Spilling out a little bit more of information.... the current process
implements this by reading the last modification time, it waits for a
few seconds, then it checks the last modification date again. Of
course there is a validation done when the file is opened for
processing that checks fopen() doesn't return error, in which case it
carries on with the next file, after logging. Now, if I could get this
fopen() call to return error if the file is being written to, or
replace this call for whatever mechanism for file opening would do
this, then the modification time check could be wiped of the program.
It wouldn't fix the OWCOWC problem, but the current version doesn't
either. I just don't like this modification time checking. If I could
open the file knowing it will return error if some other application
is no writing to it already, that would be good enough, being able to
keep it from being opened in write mode by other applications would be
great.

Talking about modification times, when are they set? every times data
gets written even without closing the file? What if the writing
program writing the file only writes every 1 minute.... I don't think
the current algorithm is reliable if writes can be that sporadic, and
waiting for larger amounts of time is a waist of time.

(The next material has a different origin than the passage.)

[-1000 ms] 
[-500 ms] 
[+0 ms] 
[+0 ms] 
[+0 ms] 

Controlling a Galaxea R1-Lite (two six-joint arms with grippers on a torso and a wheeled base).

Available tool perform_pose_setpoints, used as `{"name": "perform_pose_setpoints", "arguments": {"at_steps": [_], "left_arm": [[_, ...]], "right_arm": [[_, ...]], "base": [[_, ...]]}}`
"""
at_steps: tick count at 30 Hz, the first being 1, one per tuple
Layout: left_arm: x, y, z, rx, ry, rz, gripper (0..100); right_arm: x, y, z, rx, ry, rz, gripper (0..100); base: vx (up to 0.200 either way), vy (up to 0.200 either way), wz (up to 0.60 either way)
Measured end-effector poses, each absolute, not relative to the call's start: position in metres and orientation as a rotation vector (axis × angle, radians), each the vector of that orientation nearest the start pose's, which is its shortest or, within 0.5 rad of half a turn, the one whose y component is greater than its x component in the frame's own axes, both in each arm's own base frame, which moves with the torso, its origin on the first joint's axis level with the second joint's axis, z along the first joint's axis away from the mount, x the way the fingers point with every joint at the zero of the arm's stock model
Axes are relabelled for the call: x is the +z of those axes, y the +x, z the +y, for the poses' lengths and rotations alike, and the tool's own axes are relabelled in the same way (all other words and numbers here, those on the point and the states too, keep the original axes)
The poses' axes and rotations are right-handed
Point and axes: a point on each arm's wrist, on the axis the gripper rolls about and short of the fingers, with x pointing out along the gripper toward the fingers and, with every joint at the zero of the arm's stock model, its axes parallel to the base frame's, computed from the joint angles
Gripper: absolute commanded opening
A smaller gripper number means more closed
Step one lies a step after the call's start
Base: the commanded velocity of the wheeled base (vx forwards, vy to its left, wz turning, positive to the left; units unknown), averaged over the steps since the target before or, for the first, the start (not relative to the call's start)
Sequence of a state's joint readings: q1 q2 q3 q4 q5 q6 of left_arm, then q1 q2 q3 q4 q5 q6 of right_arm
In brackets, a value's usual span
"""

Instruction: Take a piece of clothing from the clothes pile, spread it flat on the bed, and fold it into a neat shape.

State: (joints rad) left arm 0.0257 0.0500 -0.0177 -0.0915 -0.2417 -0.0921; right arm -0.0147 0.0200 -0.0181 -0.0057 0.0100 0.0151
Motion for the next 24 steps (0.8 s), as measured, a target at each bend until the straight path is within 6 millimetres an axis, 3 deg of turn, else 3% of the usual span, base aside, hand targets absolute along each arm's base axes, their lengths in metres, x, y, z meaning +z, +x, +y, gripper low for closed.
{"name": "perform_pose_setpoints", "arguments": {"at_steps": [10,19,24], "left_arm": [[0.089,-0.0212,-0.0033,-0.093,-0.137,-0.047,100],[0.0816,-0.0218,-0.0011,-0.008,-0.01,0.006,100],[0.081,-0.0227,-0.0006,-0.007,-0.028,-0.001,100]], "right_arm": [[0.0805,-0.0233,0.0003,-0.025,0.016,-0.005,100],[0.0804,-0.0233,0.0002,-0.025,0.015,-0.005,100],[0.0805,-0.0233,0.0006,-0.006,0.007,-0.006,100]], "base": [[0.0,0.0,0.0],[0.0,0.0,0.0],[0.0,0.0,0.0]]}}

By the way, currently the process use fread and fwrite to access
files. If you where to replace fopen() by another function like
open(). How could you instance a valid FILE structure associated with
the new file descriptor so that the rest of the program does't have to
be changed to read() and write(), in a secure way.

I agree with you that the only totally fool proof solution requires
cooperation if exclusive file opening is not possible. It's just that
this wood require modifications of various processes and file
transmission tools in use, and I'm not saying that it wouldn't be
worth it, I's just that I know what happens in this company when I
make suggestions that can make better something that isn't causing
deaths... "yeah...mmm.. we will look into it...mmm...".

From: Gordon Burditt on
>There is only one application reading from the input directory as each
>application has it's own input directory. This is a batch process

I strongly recommend that the application filter out the files ".",
"..", directories, special files, sockets, FIFOs, and anything
matching "*.core" as candidates for input files. While you're at
it, you could filter out "*.tmp" as well.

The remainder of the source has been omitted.